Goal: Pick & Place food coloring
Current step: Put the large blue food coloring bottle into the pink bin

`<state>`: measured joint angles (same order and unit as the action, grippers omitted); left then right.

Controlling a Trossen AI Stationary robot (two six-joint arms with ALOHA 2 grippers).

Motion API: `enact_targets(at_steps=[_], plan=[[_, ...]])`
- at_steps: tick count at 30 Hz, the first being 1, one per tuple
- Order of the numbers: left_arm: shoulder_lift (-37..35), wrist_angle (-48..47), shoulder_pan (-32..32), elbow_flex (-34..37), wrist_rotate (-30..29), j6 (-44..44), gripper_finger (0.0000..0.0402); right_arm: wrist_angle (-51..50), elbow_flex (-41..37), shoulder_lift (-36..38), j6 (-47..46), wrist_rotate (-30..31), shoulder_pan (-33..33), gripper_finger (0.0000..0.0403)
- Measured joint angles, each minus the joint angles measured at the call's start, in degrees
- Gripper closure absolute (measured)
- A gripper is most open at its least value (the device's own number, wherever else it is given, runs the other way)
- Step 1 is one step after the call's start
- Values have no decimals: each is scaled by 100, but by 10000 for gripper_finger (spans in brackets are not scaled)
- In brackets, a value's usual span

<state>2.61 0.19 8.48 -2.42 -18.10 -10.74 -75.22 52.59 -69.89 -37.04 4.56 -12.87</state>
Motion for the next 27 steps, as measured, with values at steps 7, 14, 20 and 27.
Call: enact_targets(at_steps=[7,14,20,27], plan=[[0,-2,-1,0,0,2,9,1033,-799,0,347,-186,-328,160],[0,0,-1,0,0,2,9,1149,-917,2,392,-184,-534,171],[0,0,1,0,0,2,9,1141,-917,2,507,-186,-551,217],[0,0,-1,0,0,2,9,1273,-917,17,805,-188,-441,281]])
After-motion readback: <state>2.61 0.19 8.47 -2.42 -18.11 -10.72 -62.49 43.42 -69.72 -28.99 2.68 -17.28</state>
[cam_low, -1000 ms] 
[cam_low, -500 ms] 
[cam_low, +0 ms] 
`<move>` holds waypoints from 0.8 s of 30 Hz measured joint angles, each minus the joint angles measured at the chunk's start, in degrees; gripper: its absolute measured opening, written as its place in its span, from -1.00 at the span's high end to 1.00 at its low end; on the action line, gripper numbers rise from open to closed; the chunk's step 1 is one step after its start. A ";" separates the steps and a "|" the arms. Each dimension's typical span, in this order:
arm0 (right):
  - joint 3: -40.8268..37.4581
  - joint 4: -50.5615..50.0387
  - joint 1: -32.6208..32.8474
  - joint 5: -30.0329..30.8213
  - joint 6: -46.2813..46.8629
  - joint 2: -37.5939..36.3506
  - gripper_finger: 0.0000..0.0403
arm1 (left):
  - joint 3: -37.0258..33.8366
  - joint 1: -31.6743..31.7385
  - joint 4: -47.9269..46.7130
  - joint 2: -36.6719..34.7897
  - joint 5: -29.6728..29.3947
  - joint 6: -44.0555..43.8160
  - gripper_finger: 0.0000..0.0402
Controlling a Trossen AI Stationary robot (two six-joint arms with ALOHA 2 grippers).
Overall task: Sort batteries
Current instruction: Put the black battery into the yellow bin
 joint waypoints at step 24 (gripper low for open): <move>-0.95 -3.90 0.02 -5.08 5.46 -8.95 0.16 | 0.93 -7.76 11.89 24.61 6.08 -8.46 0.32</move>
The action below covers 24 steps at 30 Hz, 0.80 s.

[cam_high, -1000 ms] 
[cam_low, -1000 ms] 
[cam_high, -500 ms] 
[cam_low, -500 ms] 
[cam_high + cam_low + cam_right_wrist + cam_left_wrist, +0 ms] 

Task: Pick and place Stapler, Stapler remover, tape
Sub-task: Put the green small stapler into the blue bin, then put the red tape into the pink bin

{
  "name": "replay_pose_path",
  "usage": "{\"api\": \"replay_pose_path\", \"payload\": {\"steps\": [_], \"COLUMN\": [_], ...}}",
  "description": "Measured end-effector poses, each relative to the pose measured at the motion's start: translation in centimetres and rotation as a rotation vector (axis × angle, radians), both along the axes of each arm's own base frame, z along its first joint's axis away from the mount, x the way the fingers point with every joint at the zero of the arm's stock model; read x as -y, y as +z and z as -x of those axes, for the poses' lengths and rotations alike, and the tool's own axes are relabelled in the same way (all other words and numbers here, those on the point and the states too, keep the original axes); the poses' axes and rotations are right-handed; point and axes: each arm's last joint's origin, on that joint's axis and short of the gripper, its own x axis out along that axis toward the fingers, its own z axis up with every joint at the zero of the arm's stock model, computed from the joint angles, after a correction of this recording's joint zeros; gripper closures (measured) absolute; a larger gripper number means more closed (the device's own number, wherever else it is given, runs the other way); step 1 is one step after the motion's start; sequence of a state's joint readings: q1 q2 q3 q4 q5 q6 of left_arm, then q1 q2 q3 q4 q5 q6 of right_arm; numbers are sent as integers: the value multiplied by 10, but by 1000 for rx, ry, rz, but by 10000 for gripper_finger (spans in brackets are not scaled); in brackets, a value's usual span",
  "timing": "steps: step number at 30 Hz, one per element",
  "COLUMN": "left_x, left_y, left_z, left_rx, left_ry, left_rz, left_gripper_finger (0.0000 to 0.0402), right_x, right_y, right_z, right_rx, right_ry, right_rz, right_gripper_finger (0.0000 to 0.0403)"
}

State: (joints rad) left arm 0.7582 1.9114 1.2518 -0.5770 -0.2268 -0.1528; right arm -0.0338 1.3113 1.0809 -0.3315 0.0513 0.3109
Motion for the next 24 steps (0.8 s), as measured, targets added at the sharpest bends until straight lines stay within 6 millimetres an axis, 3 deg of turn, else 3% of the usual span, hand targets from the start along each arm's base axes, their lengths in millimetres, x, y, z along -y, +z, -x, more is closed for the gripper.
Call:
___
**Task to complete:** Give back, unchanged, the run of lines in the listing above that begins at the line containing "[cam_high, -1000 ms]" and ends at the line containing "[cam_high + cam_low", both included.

**Exercise response:**
[cam_high, -1000 ms] 
[cam_low, -1000 ms] 
[cam_high, -500 ms] 
[cam_low, -500 ms] 
[cam_high + cam_low + cam_right_wrist + cam_left_wrist, +0 ms] 

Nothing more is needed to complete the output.